家族



ある男が50年前の自分にタイムスリップをした。

自分の姿も50年若返って。

そこで母親の料理を食べたり、父親に説教されたり…平凡な一日を送った。

男はとても幸せだった。涙を流して料理を食べ、嬉しそうに説教を聞いた。

側で見ていたその時代に生きる子供は不思議に思う。

そして別れの時、未来の自分に聞いた。

「何でそんなに泣いていたの?何がそんなに嬉しいの?」

男は言う。

「今がどんなに幸せか分かる時がくる。今を大切にしてほしい」

そう微笑むと男は自分がいるべき時代に帰って行った。







「何?その話」
「そういう話」
「分からない」

私には最近彼氏ができた。五つ上の落ち着いた男性。ずっと憧れていただけの存在だったが、数日前に思い切って告白したら快くオッケーしてくれた。

せっかく今年のクリスマスは彼と一緒に過ごそうと思ったのに、今朝母から滅多に帰って来ない父が一緒にクリスマスを過ごそうとか言い出したらしい。

それを彼に言ったらさっきの話をされた。

「24日は一緒にいよう。25日は家族と過ごしたら良いよ」

まぁ…私ももう子供じゃないんだし…父が忙しくて帰って来れないのは理解しているつもり。それに毎日うるさい母とは違って別に嫌いじゃない。

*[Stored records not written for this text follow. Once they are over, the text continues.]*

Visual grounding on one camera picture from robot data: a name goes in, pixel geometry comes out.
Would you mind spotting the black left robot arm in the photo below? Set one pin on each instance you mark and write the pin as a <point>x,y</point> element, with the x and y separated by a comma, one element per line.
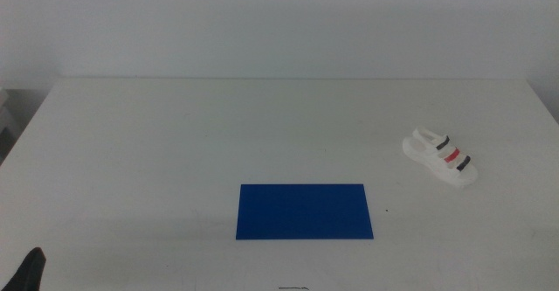
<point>29,273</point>

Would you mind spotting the blue rectangular mat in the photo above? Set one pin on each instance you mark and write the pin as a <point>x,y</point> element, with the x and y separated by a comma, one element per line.
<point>304,212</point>

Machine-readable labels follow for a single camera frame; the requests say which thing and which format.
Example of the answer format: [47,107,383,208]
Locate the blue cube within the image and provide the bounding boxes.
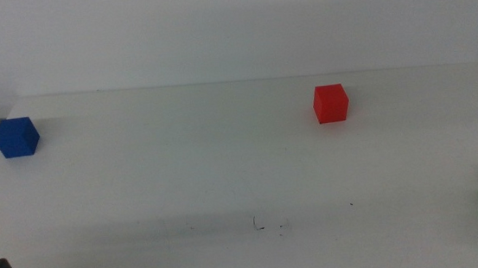
[0,115,43,160]

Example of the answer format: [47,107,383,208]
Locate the red cube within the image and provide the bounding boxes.
[310,82,352,125]

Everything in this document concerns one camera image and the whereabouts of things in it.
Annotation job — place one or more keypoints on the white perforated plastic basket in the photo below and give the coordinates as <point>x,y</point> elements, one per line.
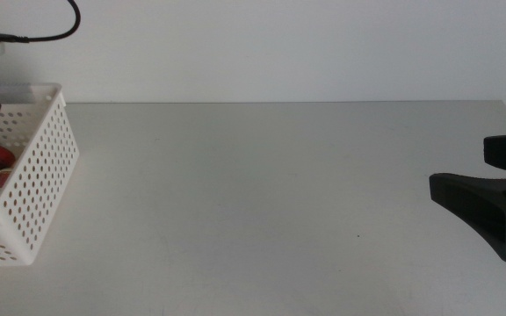
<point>38,175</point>

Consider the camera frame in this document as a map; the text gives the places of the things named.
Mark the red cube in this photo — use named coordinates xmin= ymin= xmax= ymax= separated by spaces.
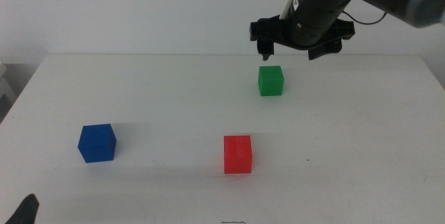
xmin=223 ymin=135 xmax=253 ymax=175

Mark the thin dark cable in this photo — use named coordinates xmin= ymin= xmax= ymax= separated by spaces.
xmin=342 ymin=10 xmax=387 ymax=26

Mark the blue cube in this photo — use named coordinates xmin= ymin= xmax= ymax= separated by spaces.
xmin=77 ymin=123 xmax=118 ymax=163

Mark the green cube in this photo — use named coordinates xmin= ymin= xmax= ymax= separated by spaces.
xmin=257 ymin=65 xmax=285 ymax=97

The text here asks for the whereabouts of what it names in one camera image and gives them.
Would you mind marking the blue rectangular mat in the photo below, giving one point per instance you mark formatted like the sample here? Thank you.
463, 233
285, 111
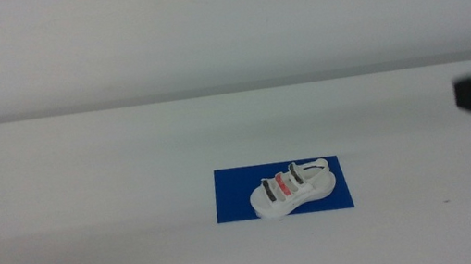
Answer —
230, 193

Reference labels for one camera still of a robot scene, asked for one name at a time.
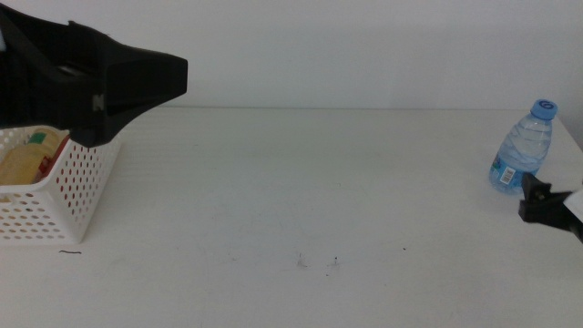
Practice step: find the yellow tea bottle green label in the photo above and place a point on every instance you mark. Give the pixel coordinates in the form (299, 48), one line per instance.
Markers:
(20, 164)

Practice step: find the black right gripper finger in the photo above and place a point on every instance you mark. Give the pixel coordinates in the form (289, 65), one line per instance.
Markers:
(535, 189)
(542, 214)

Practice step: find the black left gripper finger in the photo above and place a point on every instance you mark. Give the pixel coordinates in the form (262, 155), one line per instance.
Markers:
(146, 82)

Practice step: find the white perforated plastic basket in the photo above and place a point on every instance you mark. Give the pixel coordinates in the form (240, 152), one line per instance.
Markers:
(68, 218)

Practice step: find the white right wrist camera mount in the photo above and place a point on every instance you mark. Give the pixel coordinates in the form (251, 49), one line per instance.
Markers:
(576, 205)

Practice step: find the clear water bottle blue label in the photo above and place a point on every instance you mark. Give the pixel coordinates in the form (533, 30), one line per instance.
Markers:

…この前雑誌に載ってた店でケーキ予約してあるって言ってたしなぁ…。それにきっと父の事だからプレゼント買ってきてくれてるかも。


「そうね。そうするわ」



















「はぁ…」

盛大に溜め息をつきながら黒髪で黒い服を着た地味な青年は江戸の町を歩いていた。

ここ数日の主食は真選組ソーセージだ。それ以外は口にしたくない。

一応優秀な監察と言われているこの山崎退。しかし今回の事件では何だ。現場見て吐くわ、何も掴めないわ…
三番隊隊長の斉藤が手伝ってくれるのは有り難い…が、監察を本職としている自分としては申し訳ないし情けないし。



副長の役に立たないと…


――ドン!


「あ」
「す、すみません!俺、ボーッとしてて…」

出会い頭に女とぶつかり山崎は慌てて尻餅をついた相手に手を伸ばした。どこかの学校の制服で茶色の髪を後ろで一つにくくっている。

なんかギャルゲーのオープニングみたい、何て事を思ってしまう自分がバカらしい。

「…!あ、あなた…!!」
「はい…?」

女は目を見開いて山崎を見る。肩が震え怯えているようだった。

どこかで会ったっけな、と不思議に思うがこんなに人を怯えさせた記憶は全くない。いつだって自分は怯える側だ。

「あの…大丈夫?」
「これ!!」

女はポケットから何か取り出すと伸ばしていた山崎の手にギュッとそれを握らせた。

「え?」

突然の事に目を点にさせる山崎。そんな山崎を置いて女は立ち上がり走り去ってしまった。
山崎は呆然とし手を伸ばした状態でしばし固まる。恐る恐る手を開くと緑色の石が姿を現した。

「な、何これ?」

太陽にかざしてみる。キラキラ輝いているが何かの宝石だろうか。

あの女はいったい…。確かあの制服は江戸東第二高等学校のものだったかな。覚えておく必要はありそうだ。


何だろう…何か胸騒ぎがする。



今回の事件と何か関係がありますように、となぜか緑の石に向かって願うと山崎は屯所へ走って帰った。